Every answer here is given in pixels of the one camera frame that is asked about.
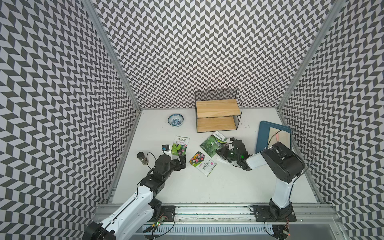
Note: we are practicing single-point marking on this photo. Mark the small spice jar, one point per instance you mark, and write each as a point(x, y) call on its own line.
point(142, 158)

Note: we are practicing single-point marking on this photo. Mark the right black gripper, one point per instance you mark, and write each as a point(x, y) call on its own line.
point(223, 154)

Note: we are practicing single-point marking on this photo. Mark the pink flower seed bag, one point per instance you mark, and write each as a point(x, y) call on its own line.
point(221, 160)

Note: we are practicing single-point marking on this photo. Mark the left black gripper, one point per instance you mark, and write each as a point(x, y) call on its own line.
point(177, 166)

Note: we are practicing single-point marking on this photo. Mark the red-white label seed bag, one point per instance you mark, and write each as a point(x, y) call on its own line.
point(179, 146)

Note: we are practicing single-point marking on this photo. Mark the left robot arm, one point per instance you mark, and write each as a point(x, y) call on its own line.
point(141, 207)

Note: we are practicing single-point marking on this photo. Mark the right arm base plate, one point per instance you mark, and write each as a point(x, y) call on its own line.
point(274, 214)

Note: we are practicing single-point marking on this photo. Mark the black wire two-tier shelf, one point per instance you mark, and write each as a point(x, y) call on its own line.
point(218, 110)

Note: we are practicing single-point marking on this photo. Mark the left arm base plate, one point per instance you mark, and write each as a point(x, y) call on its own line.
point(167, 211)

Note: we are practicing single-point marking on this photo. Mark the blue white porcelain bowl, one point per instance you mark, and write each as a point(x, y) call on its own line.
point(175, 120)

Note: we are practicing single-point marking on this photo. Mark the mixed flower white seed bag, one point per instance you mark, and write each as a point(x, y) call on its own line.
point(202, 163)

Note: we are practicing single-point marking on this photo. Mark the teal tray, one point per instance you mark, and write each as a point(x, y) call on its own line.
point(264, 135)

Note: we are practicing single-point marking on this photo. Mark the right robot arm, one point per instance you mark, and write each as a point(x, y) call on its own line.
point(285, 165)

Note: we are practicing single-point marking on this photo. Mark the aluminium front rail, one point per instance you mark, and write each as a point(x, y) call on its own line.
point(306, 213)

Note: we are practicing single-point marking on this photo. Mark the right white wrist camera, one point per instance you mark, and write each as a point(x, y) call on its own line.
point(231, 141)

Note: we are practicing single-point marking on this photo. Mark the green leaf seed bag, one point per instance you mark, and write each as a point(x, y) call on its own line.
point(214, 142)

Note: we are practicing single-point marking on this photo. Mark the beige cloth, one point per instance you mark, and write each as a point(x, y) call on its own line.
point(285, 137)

==

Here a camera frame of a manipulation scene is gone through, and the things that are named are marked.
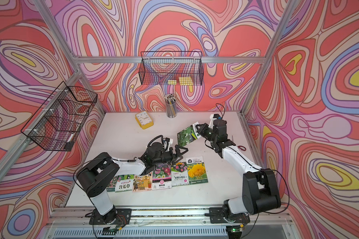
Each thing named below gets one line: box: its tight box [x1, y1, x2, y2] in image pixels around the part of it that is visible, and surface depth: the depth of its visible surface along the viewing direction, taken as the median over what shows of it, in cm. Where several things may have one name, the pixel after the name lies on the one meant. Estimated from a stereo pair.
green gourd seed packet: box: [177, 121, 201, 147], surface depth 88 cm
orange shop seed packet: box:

■ **Work to be completed**: Give the number of lines above containing the word "frame", with no other text.

■ **Solution for this exercise**: 2